With muscular endurance, you are dealing with (to simplify things greatly) three variables:
- Myofibril: how many contracting fibers you have in the muscle (e.g., one elastic band vs a bunch of elastic); how strong you are
- Sarcoplasm: how much stored energy your muscle fibers have to contract in an anaerobic state; how much strength endurance you have
- Aerobic cellular respiration: how well you are able to provide energy to your muscles in an aerobic state
All three are important in relation to your question.
Every exercise is both aerobic and anaerobic to some degree, meaning your body will contract your muscles using energy that is both stored as ATP in the sarcoplasm, and energy that is stored as glucose in the blood. Depending on your concentration of myofibril (the contracting part of the muscle), you may not need to tap into your sarcoplasmic ATP stores very often if you are not performing a particularly taxing exercise. Instead, there is adequate myofibril surface area for receiving the necessary energy from the blood.
If you spend some time watching videos of men doing high volume push-ups, you will notice that their chests generally are not that large. This is because a push-up is not a "highly" anaerobic exercise once a person is able to do them in numbers. In a well-trained individual, more energy comes from the blood than the sarcoplasm per push-up. This means that the body will prioritize getting better at glucose uptake from the blood than sarcoplasmic hypertrophy (storing more energy in the muscle).
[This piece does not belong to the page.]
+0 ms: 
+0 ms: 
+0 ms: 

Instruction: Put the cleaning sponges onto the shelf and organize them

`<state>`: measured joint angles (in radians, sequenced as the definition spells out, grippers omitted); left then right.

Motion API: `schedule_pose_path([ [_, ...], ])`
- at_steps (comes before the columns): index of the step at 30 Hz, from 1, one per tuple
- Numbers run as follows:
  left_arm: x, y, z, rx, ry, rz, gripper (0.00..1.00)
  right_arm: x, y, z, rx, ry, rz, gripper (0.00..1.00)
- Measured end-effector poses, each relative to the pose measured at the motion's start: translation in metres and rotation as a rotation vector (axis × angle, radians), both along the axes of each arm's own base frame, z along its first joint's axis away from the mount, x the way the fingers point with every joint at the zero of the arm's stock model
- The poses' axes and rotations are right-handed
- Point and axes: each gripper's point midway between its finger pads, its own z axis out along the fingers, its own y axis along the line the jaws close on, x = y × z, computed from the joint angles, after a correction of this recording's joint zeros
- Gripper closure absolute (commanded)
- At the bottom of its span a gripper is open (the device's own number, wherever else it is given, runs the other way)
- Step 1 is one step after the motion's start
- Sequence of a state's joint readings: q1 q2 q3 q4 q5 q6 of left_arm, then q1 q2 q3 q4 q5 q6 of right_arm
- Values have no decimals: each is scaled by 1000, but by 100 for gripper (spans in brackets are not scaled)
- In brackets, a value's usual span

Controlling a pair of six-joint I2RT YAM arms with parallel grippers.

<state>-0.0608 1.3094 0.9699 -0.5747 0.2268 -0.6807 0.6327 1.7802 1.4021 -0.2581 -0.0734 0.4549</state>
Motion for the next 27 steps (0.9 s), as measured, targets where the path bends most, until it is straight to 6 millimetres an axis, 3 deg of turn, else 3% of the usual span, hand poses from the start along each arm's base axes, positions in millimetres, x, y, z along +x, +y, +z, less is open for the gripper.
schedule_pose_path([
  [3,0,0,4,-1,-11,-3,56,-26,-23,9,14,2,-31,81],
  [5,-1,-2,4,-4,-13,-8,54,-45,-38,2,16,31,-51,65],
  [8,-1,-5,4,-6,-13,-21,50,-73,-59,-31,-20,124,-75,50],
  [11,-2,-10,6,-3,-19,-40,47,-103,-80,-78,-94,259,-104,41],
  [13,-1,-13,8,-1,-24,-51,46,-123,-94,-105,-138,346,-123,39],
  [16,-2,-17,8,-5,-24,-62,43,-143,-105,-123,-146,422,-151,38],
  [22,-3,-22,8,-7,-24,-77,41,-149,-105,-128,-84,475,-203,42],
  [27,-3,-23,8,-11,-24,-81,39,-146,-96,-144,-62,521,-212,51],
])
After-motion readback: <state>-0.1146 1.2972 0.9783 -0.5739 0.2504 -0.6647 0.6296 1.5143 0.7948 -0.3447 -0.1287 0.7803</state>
Consequently, muscle size will probably not increase much.
That said, I think what you're getting at is this: is it better to do 10x5 push-ups because I've read this rep scheme is good for muscle gain, or is it better to do 50x1 push-ups because it hurts a lot and hurting builds muscle?
The 10 rep range is ideal for gaining muscle size if you are at near maximal loads. 10 reps is the right amount of time under tension (for average lifting tempo) to promote progressive overload in anaerobic conditions. However, if you are at lighter loads, there is less anaerobic demand, and more ATP comes from the blood instead of the sarcoplasm.
In short, once you start getting good at push-ups, the exercise will be too easy for you to gain much sarcoplasmic hypertrophy.